** Prompt **
From the records below, transcribe only the lines running from the one with "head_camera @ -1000" through the one with "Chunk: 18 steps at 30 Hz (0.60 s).". Keep both of those end lines.

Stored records
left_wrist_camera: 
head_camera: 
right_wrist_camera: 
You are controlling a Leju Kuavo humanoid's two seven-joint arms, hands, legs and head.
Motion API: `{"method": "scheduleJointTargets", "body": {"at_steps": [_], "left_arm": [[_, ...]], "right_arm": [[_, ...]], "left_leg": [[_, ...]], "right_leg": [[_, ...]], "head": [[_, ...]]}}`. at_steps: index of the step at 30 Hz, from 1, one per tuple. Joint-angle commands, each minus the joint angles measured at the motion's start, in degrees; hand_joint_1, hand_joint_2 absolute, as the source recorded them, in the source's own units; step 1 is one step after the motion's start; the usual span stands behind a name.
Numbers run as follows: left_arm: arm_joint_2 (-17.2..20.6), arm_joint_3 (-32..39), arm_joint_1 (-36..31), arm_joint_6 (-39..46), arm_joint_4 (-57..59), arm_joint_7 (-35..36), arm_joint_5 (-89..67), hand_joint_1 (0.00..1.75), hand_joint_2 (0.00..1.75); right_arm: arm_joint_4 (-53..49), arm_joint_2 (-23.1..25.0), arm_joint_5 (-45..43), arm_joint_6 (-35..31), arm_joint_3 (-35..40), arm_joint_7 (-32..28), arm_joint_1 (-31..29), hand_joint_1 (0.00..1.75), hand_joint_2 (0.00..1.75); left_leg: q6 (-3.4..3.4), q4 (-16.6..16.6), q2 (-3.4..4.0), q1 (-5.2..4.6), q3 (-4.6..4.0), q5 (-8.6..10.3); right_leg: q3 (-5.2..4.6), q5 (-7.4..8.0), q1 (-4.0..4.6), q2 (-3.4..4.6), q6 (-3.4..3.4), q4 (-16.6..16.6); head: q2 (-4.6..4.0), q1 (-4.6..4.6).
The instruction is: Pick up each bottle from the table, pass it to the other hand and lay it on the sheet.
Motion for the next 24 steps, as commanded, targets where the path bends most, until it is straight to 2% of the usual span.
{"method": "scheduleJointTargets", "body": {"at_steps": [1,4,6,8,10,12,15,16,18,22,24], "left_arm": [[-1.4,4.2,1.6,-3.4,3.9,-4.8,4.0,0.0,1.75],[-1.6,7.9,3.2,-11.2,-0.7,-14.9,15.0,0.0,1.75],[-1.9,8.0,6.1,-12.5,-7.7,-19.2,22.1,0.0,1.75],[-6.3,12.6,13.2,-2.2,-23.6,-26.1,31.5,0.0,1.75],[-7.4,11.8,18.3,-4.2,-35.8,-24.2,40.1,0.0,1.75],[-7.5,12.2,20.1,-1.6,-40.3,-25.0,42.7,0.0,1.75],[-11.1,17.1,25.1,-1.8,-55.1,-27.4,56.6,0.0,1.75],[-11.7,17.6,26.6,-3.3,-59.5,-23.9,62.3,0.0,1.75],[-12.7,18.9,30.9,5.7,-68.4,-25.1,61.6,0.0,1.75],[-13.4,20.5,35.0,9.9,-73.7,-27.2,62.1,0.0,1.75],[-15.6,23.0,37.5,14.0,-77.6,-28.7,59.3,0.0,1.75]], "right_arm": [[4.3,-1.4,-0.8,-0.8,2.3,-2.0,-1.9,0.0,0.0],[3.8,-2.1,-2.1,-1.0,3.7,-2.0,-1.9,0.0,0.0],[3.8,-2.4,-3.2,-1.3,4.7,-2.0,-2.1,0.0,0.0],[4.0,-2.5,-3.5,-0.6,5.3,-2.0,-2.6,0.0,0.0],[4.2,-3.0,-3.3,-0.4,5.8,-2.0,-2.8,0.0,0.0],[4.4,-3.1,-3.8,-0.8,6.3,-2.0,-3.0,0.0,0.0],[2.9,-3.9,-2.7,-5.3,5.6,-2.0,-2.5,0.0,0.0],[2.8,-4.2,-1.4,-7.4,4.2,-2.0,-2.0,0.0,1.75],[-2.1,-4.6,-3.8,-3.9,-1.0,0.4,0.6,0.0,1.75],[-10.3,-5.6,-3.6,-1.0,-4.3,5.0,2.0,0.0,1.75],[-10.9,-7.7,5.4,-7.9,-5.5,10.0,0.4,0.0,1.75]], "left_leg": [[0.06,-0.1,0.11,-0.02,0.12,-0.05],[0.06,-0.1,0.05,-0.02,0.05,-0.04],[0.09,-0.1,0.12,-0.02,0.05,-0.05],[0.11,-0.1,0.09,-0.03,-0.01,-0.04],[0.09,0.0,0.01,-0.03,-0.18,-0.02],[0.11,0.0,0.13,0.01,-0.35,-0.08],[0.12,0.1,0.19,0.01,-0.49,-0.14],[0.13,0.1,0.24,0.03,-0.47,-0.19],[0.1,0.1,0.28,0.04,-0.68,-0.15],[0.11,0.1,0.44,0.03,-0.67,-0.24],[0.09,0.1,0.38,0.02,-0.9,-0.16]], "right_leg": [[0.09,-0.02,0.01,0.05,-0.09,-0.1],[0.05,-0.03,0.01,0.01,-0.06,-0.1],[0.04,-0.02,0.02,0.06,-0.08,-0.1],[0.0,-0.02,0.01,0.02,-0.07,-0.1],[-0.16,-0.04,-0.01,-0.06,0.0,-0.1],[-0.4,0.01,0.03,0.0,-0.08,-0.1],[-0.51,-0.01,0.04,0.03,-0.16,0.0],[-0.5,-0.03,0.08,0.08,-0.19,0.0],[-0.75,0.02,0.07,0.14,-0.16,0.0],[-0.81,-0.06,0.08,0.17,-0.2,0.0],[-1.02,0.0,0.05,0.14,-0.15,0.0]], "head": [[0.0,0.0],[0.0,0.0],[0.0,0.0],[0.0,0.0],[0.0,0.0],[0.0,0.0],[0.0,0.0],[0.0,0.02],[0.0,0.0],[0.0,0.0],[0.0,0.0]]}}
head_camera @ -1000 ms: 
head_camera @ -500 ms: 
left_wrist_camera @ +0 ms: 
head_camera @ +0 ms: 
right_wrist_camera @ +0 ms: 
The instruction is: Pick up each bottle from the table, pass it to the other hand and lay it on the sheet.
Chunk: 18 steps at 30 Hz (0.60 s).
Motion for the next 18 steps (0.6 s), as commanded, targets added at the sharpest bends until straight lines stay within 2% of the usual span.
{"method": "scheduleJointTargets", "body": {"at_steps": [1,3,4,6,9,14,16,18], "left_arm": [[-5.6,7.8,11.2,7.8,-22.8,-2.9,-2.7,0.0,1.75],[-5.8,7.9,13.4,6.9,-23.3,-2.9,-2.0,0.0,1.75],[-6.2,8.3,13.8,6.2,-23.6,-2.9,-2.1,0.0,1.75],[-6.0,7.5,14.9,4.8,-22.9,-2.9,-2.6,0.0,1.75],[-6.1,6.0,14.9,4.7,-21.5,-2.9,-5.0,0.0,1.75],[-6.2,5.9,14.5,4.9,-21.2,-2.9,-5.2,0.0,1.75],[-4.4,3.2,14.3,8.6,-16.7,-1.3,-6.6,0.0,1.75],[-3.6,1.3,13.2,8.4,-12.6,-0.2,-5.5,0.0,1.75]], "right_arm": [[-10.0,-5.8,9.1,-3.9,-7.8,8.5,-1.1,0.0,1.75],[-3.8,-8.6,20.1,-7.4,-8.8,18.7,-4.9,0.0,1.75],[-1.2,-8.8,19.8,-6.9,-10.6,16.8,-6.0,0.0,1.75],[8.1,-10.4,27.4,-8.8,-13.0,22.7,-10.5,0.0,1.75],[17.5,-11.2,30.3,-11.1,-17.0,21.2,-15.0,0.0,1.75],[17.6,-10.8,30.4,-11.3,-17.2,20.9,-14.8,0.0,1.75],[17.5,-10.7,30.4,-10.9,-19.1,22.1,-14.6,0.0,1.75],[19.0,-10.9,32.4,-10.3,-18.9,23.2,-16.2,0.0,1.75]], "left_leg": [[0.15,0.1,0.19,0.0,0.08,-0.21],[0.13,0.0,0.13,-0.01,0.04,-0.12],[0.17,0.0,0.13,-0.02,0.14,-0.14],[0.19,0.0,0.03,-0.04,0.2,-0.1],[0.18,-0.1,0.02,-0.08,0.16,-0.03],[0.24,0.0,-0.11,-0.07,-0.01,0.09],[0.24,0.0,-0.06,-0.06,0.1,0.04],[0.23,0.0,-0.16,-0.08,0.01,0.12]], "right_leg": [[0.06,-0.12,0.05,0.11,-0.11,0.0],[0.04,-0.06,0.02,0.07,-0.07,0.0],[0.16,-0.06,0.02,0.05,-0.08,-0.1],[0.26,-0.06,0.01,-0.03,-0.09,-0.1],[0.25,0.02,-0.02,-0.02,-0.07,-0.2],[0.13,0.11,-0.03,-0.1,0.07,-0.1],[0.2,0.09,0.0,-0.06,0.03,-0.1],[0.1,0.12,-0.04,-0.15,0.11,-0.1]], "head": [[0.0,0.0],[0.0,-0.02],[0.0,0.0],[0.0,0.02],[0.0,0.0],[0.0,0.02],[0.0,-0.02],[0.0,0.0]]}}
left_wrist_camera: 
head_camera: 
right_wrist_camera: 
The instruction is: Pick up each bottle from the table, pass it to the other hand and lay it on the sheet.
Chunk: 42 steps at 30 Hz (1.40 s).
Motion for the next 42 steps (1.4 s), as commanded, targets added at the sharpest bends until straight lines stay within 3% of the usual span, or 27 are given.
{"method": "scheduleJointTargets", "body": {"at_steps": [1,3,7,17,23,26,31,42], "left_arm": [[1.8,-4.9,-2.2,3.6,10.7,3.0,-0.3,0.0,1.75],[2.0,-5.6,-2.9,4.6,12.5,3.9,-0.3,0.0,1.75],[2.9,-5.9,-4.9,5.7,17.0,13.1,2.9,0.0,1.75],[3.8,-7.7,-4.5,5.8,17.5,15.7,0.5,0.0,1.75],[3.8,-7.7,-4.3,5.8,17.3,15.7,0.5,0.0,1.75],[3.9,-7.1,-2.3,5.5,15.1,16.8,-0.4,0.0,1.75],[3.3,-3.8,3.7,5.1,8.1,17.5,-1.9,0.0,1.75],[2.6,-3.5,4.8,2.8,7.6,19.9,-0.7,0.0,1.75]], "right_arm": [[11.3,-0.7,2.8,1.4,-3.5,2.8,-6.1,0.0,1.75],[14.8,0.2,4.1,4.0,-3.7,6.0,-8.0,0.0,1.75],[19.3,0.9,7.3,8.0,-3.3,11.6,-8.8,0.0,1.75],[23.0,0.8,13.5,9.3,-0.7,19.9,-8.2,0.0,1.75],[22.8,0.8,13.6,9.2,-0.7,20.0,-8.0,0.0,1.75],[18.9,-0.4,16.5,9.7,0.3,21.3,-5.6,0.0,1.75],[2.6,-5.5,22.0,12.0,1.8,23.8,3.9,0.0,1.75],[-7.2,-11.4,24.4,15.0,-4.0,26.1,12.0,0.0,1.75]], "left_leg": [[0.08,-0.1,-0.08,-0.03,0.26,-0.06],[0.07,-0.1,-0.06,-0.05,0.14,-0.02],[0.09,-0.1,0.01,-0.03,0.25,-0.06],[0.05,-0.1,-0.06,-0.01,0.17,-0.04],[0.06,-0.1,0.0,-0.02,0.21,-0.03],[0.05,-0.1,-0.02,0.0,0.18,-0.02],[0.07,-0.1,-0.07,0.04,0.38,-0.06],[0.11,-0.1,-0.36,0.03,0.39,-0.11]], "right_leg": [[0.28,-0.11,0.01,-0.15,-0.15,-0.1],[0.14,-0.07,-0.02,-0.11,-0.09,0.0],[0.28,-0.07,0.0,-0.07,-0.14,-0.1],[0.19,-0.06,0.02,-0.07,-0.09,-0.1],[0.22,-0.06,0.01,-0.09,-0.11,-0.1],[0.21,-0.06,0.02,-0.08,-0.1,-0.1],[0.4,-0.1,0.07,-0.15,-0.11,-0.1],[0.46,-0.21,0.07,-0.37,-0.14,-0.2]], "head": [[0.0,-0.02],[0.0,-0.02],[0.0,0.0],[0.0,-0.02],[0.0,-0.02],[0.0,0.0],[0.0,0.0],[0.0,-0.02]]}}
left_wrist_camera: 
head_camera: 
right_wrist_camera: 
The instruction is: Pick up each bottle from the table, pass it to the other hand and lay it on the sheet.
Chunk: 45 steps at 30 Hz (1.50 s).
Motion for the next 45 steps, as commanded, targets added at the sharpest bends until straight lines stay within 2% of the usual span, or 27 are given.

** Solution to this task **
head_camera @ -1000 ms: 
head_camera @ -500 ms: 
left_wrist_camera @ +0 ms: 
head_camera @ +0 ms: 
right_wrist_camera @ +0 ms: 
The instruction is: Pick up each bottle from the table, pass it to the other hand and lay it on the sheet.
Chunk: 18 steps at 30 Hz (0.60 s).

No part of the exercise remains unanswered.